Дрожащей рукой он наливал чай, говоря с тихой радостью:
– Дикий, - тут все - дикие... а я, видно, особенно, - живу один и...
Между бровей её легла складка.
– Чай буду разливать я, а вы - читайте!
– деловито сказала она. Матвей заметил перемену в лице и голосе её, встал с места - сапоги неестественно заскрипели. Сердце его облилось горечью, он опустил глаза:
– Да и глуп я!
– Это - почему?
– не вдруг и негромко осведомилась женщина.

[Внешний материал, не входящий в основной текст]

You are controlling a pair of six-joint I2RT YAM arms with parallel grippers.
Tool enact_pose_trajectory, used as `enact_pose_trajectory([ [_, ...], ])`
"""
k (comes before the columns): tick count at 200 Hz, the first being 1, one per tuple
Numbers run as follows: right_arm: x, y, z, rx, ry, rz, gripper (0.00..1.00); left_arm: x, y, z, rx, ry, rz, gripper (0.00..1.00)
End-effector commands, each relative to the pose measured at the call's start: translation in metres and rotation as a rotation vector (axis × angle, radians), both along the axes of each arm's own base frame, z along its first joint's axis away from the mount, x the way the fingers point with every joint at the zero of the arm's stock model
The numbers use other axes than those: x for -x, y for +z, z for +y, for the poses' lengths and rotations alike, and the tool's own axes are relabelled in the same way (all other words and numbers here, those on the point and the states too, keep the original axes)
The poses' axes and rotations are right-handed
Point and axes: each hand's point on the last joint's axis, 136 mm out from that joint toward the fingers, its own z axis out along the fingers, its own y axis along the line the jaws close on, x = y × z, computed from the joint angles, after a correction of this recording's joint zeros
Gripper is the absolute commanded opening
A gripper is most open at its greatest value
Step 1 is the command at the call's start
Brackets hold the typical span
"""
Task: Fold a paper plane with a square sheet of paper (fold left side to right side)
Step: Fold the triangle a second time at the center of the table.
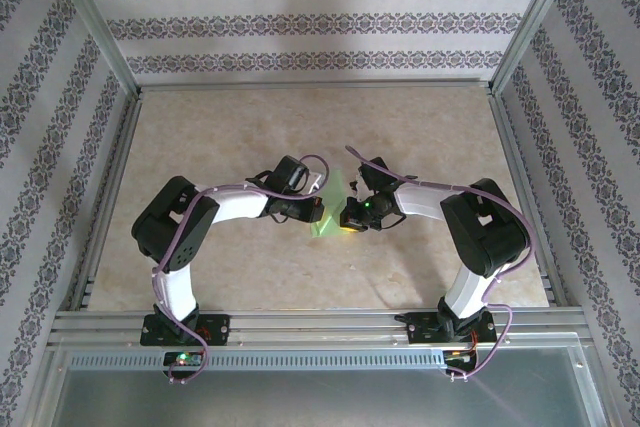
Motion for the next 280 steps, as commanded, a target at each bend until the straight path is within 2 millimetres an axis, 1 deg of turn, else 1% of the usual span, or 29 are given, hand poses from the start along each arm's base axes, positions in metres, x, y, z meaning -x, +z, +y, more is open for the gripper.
enact_pose_trajectory([
  [1,0.011,-0.016,-0.011,0.085,0.014,0.046,0.0,-0.004,0.0,0.002,-0.002,-0.021,0.003,0.0],
  [42,0.012,-0.017,-0.011,0.09,0.014,0.05,0.0,-0.01,0.002,0.0,0.003,-0.013,-0.013,0.0],
  [80,0.011,-0.016,-0.011,0.092,0.015,0.048,0.0,-0.011,-0.003,0.007,-0.036,-0.011,-0.024,0.0],
  [127,0.012,-0.017,-0.012,0.098,0.017,0.051,0.0,-0.015,-0.002,0.013,-0.069,-0.011,-0.043,0.0],
  [187,0.013,-0.016,-0.013,0.101,0.016,0.051,0.0,-0.02,0.0,0.014,-0.076,-0.016,-0.058,0.0],
  [234,0.013,-0.016,-0.014,0.103,0.015,0.049,0.0,-0.02,-0.001,0.013,-0.072,-0.017,-0.055,0.0],
  [280,0.011,-0.015,-0.013,0.101,0.016,0.044,0.0,-0.018,-0.008,0.016,-0.083,-0.015,-0.046,0.0],
])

– А вот - хотел как лучше, как больше чести вам, и вышло - смешно только...
Резким движением руки расстегнул две пуговицы ворота рубахи, сел с боку стола и открыл тетрадку.

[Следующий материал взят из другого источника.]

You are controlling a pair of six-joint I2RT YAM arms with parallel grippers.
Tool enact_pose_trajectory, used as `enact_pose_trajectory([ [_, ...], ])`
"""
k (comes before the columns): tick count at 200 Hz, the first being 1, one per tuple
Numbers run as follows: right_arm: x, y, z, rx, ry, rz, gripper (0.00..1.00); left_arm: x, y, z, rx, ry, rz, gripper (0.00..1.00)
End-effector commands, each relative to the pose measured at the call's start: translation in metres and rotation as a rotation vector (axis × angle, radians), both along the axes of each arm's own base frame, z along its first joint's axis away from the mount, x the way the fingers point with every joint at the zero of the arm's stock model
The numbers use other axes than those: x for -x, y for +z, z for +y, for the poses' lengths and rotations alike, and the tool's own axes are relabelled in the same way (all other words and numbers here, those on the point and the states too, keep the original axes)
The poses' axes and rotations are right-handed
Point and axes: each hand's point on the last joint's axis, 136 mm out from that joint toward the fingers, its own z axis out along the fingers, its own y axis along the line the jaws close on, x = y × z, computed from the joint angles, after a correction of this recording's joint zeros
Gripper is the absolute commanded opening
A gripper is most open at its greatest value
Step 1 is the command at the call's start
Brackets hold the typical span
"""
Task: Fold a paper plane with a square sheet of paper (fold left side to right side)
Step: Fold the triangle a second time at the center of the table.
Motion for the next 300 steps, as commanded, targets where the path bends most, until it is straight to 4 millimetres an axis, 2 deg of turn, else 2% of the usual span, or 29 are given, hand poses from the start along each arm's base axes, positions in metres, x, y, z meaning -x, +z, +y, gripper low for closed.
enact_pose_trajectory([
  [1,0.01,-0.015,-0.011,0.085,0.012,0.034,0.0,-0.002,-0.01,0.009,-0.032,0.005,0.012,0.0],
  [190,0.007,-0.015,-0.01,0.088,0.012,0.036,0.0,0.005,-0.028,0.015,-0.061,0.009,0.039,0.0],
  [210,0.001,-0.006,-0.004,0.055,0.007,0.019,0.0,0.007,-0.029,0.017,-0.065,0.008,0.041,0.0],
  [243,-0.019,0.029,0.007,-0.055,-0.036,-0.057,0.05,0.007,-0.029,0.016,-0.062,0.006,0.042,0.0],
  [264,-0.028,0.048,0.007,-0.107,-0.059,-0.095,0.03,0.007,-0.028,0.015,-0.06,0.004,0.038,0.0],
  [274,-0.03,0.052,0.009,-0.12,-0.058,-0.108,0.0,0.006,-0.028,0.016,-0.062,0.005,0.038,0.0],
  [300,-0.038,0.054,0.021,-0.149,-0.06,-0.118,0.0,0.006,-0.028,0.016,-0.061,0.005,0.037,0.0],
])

– Ну - читайте, - успокоительно сказала постоялка, - читайте!
Он кашлянул, глухим голосом прочитал кантату о богине Венус и взглянул на гостью, - она улыбалась, говоря:
– Стихи - допотопные, а читаете вы мрачно очень!
– Как умею, не обессудьте...
Но она настойчиво повторила:
– Вы читайте просто, как говорите, это лучше будет...

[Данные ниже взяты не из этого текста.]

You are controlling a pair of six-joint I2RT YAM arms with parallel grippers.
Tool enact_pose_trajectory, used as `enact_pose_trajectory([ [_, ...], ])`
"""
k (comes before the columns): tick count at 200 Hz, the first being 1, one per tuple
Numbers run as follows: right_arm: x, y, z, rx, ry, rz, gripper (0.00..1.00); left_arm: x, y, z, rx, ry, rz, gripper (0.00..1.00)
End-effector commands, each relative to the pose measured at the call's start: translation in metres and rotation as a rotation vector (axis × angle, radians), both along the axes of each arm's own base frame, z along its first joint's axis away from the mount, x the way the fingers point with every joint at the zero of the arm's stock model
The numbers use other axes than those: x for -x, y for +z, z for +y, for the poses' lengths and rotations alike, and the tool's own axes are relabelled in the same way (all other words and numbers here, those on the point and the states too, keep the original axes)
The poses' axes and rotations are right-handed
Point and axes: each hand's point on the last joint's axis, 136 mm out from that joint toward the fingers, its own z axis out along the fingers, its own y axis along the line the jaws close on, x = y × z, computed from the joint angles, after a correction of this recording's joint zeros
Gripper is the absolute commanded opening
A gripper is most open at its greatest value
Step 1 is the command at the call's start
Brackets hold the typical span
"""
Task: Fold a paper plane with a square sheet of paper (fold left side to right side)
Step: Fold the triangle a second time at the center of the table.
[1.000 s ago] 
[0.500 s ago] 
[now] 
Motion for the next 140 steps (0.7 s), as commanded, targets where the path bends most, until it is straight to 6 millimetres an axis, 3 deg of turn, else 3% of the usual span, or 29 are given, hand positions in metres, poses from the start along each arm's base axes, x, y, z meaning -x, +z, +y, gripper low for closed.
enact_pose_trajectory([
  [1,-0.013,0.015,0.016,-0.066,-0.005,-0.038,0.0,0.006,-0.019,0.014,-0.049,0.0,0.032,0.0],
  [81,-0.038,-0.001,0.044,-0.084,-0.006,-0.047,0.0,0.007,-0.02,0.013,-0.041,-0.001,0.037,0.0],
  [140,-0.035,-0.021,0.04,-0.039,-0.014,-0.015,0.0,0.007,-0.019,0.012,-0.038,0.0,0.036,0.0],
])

Ему казалось, что тут две женщины: одна хорошая и милая, с нею легко и приятно, а другая - любит насмехаться и командовать.
– Вот ещё стихи:
Ты, смертный, пробудись и будь полезен свету,
Да вера и дела усовершат тебя.
Ах, дорог миг, спеши ты к своему предмету
И к смерти приготовь себя.
– Весёленькие стишки!
– лениво сказала женщина.
Кожемякин вздохнул, продолжая:
Ты смеешь умствовать, когда век заблуждаться
Высокого ума есть в мире сём удел,
К трудам родимся мы, а в неге наслаждаться
Есть - счастия предел.
– Откуда вы взяли такую премудрость?
– спросила она, пожав плечами.
Он неохотно объяснил:
– Приборы медные на окна покупал, так в эти стихи шпингалет был завёрнут...
– Что же вам тут нравится?
– Слова значительные, - ответил он обиженно.
– Здесь эдакие слова кто скажет?
– Н-ну?
– воскликнула она, усмехаясь.
– Эдакими словами себя не - как это? не усовершишь!
"Не буду я коромыслом выгибаться перед тобой!" - подумал Матвей и, перекинув сразу несколько страниц, тем же глухим, ворчащим голосом, медленно произнося слова, начал:
– "75-го году, Мая 21-го дня.
Третьего дня Петухова горка, почитай, сплошь выгорела, девятнадцать домов слизал огонь. Прошёл слух, будто сапожник Сетунов, который дразнил меня, бывало, по злобе на соседей поджёг, однако не верю этому. Утром вчера пымали его на своём пепелище, когда он вьюшки печные вырывал, свели в пожарную, а в ночь - умер".
– Били?
– тихонько спросила гостья.
– Не знаю. Поди-ка - били!
– не глядя на неё, ответил летописец.
– У нас это дёшево.
– А чем он вас дразнил?
– Так, хворый он был, а я - молодой.
"Того же году, Августа 2-го дня.
Слесаря Коптева жена мышьяком отравила. С неделю перед тем он ей, выпивши будучи, щёку до уха разодрал, шубу изрубил топором и сарафан, материно наследство, штофный (немецкая шёлковая плотная ткань, обычно с разводами.
– Ред.). Вели её в тюрьму, а она, будучи вроде как без ума, выйдя на базар, сорвала с себя всю одёжу" - ну, тут нехорошо начинается, извините!